この恋にルールは必要ですか?

第9話「ふたりで迎える、夏の終わり」


【駅ホーム・朝7時・8月下旬】


夏の終わりの朝。まだ少し眠そうな表情の茜が、カジュアルなワンピースにトートバッグを抱えて駅のホームに立っている。
電車がホームに滑り込んできたとき——

悠真
「……待たせた」


振り返ると、悠真が少し息を切らせながら現れる。ラフな私服姿はどこか新鮮で、大人っぽくもある。

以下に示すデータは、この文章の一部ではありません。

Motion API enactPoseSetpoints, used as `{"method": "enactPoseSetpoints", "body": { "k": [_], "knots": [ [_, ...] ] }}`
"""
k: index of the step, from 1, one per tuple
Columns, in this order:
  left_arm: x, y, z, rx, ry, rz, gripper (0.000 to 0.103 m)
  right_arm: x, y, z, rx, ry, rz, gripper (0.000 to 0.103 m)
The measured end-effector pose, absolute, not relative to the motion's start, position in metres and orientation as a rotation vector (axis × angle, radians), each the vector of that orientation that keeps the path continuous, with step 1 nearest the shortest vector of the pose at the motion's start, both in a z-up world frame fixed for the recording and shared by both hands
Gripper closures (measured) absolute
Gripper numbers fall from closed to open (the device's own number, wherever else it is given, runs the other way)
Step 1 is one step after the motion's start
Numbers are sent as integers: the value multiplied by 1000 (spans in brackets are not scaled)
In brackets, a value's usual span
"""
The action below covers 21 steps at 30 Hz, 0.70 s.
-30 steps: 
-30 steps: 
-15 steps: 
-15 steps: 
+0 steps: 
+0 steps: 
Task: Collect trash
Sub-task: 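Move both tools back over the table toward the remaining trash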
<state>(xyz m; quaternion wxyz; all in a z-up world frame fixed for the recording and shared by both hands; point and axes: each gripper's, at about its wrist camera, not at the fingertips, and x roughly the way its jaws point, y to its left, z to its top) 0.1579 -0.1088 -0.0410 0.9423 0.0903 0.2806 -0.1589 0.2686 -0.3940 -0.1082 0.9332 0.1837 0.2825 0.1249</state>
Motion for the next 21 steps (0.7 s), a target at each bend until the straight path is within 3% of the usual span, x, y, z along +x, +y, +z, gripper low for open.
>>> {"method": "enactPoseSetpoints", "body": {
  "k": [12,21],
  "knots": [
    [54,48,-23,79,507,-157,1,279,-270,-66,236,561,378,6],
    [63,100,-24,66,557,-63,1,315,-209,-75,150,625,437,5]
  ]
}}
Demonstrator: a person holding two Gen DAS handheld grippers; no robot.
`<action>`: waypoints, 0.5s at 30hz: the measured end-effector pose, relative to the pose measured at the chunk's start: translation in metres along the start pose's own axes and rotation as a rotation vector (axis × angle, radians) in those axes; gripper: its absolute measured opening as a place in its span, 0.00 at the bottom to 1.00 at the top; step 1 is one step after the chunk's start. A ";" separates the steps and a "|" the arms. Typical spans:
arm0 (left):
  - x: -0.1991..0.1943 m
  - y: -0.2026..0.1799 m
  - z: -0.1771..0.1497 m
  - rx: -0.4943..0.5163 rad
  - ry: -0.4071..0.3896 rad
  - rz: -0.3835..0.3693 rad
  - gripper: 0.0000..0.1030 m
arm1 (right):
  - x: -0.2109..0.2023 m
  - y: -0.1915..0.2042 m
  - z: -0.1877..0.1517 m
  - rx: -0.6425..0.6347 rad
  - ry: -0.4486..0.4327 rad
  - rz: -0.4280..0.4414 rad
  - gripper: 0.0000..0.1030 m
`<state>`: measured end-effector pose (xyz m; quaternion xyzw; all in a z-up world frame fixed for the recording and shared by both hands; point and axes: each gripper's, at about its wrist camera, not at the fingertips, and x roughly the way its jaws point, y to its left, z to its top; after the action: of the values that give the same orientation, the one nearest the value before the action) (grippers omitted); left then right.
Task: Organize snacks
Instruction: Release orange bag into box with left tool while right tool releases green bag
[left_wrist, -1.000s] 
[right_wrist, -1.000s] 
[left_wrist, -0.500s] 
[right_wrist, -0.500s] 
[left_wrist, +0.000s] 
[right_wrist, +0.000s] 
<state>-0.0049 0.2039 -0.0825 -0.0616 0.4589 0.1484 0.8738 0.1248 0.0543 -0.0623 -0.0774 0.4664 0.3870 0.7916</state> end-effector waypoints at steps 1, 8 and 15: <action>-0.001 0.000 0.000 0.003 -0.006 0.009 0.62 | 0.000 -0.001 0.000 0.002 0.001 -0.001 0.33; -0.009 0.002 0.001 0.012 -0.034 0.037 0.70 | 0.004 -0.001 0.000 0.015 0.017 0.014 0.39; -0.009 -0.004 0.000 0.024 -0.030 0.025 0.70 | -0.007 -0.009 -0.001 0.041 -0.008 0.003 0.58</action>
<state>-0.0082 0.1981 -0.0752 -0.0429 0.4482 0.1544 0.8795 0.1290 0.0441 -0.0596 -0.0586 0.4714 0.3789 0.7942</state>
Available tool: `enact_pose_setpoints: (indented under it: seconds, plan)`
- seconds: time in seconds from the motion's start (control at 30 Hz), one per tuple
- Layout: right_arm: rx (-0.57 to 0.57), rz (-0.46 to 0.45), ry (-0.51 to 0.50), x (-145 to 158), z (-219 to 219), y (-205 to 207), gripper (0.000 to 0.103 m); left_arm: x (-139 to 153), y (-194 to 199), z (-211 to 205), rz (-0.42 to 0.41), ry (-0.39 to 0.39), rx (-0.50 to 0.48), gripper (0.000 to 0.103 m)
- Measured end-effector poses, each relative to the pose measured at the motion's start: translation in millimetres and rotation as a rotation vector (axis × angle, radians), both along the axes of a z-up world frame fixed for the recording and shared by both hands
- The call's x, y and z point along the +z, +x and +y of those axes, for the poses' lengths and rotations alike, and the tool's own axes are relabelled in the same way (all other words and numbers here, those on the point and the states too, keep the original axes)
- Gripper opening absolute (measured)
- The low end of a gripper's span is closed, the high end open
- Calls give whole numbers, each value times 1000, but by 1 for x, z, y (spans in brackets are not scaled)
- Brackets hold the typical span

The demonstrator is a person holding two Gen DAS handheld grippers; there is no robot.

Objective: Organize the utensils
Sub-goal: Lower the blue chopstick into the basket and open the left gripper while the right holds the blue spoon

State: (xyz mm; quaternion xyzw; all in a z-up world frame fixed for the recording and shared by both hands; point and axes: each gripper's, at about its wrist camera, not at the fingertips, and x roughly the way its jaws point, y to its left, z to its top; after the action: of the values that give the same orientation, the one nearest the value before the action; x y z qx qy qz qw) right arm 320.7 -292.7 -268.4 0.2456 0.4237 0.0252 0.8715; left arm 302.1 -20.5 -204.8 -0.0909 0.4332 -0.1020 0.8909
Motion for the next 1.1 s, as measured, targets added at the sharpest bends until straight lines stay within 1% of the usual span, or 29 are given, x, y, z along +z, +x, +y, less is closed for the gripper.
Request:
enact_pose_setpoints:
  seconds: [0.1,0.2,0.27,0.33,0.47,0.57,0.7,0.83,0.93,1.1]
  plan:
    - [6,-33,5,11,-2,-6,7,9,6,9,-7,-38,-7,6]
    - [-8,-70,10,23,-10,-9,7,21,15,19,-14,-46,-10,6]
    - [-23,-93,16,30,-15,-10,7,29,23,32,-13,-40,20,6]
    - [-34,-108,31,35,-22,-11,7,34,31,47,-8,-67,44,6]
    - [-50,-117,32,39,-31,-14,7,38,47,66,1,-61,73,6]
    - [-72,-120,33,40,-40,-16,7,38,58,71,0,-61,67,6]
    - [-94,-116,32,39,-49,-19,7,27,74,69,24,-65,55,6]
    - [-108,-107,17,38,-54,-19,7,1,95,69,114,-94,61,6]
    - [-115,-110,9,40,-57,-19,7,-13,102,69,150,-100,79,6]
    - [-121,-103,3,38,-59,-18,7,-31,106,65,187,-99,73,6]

「……いえ。こっちこそ、ちょっと早く着きすぎました」

悠真
「なら良かった。今日一日、よろしく」


「はいっ、よろしくお願いします」


ふたりが並んで電車に乗り込む。ドアが閉まり、ゆっくりと走り出す。



【郊外の古本屋街・午前10時過ぎ】


ふたりがやってきたのは、大学のある都市から電車で1時間半の場所にある静かな古本屋街。
法学書の古書店も多く、悠真が「昔から好きな場所」として選んだデート先だった。

悠真
「ほら、この通り、全部本屋なんだ。しかも、専門書に強い」


「すごい……落ち着いてて、なんだか時間がゆっくり流れてる感じがします」

悠真
「大学に入ってから、一度来たいと思ってた。でも一人だと、こういうのってもったいなくて」


「……誘ってくれてありがとうございます。私も、知らない世界を見られて嬉しいです」


ふたりが店の中に入ると、レトロな法学書がずらりと並ぶ。
背表紙を指でなぞりながら、ふたりは同じ棚の前に並ぶ。

悠真
「この“判例百選”、初版。今のと比べると表現も違ってて面白いよ」


「先輩、テンション高いですね……でも、ちょっとわかるかも。こういうのって、“使うための本”じゃなくて、“見つける本”って感じします」

悠真
「……茜、やっぱりいいセンスしてる」


「ほ、褒めすぎです……!」



【河川敷のベンチ・昼過ぎ】


昼食を済ませたふたりは、川沿いのベンチに座って休憩している。
蝉の声と水の音が混じる中、緩やかな夏の風が吹いている。

悠真
「今日みたいな日は、なんか……何も考えたくなくなるな」


「……先輩にも、そんなふうに力を抜ける時間、あるんですね」

悠真
「君といるときだけね。……無理しなくて済む」


茜は視線を川に向けたまま、少しだけ照れくさそうに口を開く。


「……私もです。なんか、“頑張らなくちゃ”っていつも思ってるけど、先輩といるときだけ、力が抜けるっていうか……素のままでいい気がします」

悠真
「そう言ってもらえるの、すごく嬉しい」


沈黙。
でも、それは心地よい“共有された時間”。


【カフェ・夕方5時前】


帰りの電車を待つ前、ふたりは小さなカフェに立ち寄る。
静かな音楽が流れ、ほかに客はひと組だけ。


「……今日が終わるの、ちょっと寂しいですね」

悠真
「じゃあ、また行こうか。“大学の外”にも、いろんな世界があるんだって、君にもっと見せたい」


「……嬉しいです」


そして、ふたりは黙ってコーヒーを飲む。
言葉のいらない時間。夏の終わりの、特別な余韻。



【帰り道・電車の中・午後6時】


日が落ち始めた車窓を眺めながら、茜は頬杖をついている。
その肩に、そっと悠真が自分の肩を寄せる。

悠真
「眠くなってきた?」


「……少しだけ。ちょっとだけ、こうしててもいいですか?」

悠真
「うん。俺も、もう少しこのままでいたい」


窓の外を流れていく景色。ふたりの距離は言葉より近く、
そして静かに、“恋人”という言葉に近づいていく。